Pastor Matt Tague went back to California after his mission trip here, and told his congregation this story from his team’s trip: On the Sunday when they were here, we visited a leper colony, and the night before, Sabet said to Pastor Matt, “Oh, by the way, you’re preaching.”  When we got there, we were blessed by the lepers’ singing and their amazing abandon in worship to God; and then they knelt down and began to chant. Sabet leaned over to Pastor Matt and said, “Oh, by the way, they’re Catholic.” Pastor Matt says inwardly he was like, “Is there anything else you want to tell me?! Like, are they Buddhist refugees too, man? You know, I missed that day in seminary; when they were teaching Preaching to Catholic Lepers in Sudan 101, I just happened to skip class.”  But he reached out to God, and in obedience, preached on Luke 8:43-48, the healing of the woman with the issue of blood. It was amazing… I can’t even describe to you how the Holy Spirit showed up that day, in His Personhood, not just as an “influence on the gathering”. There were two preachers there, Pastor Matt, and Sabet; and Sabet didn’t just translate – the Holy Spirit through him carried the message through with just as much intensity as Pastor Matt (and it is hard to match Pastor Matt’s intensity – *whew*). That’s what it’s like being part of the Body of Christ, which surpasses all barriers of geography, standard of living, stages of life, length of time as a Christian physical health… It is a true revelation to find that I can love someone almost instantaneously, because we know the all-encompassing Love, because we both embrace the truest Lover, because we are the Bride of Christ.

 

Ted Miyake, who came here for two weeks to help Sabet and Suzy prepare to build their new clinic, preached a sermon here in the compound about the Great Romance. For all eternity, Jesus Christ will be the Lamb who was slain, and we will be the Bride He died to redeem.
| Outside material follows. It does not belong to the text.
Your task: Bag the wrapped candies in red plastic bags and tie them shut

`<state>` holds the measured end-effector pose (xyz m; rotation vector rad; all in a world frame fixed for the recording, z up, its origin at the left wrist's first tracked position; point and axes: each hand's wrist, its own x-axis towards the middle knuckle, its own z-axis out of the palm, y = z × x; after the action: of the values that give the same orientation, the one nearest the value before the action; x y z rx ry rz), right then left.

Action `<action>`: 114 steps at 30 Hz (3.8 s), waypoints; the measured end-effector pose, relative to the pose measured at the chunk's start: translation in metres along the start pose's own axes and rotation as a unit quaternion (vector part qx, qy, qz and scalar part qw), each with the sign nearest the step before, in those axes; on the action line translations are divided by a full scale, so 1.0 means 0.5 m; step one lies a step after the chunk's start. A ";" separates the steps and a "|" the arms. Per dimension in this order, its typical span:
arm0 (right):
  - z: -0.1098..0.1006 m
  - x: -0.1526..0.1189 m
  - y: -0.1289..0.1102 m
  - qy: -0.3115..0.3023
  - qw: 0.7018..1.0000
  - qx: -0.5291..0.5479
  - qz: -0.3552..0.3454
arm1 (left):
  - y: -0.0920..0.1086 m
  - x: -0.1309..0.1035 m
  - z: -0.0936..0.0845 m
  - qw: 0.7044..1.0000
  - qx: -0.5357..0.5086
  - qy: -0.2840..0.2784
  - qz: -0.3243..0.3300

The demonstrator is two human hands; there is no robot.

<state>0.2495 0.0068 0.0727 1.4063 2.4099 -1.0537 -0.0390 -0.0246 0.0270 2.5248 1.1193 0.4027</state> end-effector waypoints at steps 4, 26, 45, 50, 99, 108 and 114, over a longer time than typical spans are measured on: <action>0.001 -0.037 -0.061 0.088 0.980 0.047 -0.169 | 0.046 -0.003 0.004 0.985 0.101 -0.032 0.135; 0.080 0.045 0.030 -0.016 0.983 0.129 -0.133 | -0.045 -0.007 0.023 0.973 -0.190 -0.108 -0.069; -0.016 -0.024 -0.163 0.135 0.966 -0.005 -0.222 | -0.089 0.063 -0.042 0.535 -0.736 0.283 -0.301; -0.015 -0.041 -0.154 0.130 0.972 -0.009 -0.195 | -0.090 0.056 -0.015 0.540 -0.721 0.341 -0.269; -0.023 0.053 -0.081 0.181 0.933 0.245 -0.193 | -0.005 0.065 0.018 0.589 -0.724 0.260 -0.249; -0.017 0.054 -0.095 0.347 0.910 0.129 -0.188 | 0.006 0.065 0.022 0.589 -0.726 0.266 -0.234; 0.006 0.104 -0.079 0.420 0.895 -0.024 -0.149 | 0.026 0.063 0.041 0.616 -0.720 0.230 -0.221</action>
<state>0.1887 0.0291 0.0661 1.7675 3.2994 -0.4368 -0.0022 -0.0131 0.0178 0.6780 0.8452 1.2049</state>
Can you picture it? The marriage supper of the Lamb in Revelations 19 is the culmination of the continuing tale (a contradiction in terms, I know) of God making us into a bride worthy of His hand. He would do, has done, anything for us, including imparting His own righteousness to us, and take on our sin, and our death… I was thinking: you know those love songs, where the guy (usually it’s a guy) sings about all the ridiculous things he would do for the woman – swim across the ocean, bring her the moon, save her from anything and everything, be by her side at all times…? It’s impossible for him, but we forgive him his nonsense, because he’s carried away in the reflection of the love of God, the things that Christ has already done for us… Wow.

 

So how do I respond to that, Lord? Simply to remember that this is who we are. God had to teach me that His relationship with me, the times when we are alone together, is only part of the call He has on me. Everything I do should be done to glorify Him, first; and second, everything I do ought to go towards the building up of the Body of Christ (Ephesians 4:12-13, 16). The first step for me was to begin to love His people – and I’m finally learning that it’s really not that hard. You are now part of my reason for living, par t of the reason I finally love life. Of course, it means that life is a little rougher now. I’m experiencing the agonies of loving others: feeling their pain with almost physical intensity, feeling the frustration of not being able to help some of them, missing those whom I may never see again. But I’ll end this note with the famous quote from C.S. Lewis’ The Four Loves: “The only place outside of Heaven where you can be perfectly safe from the dangers of love is Hell.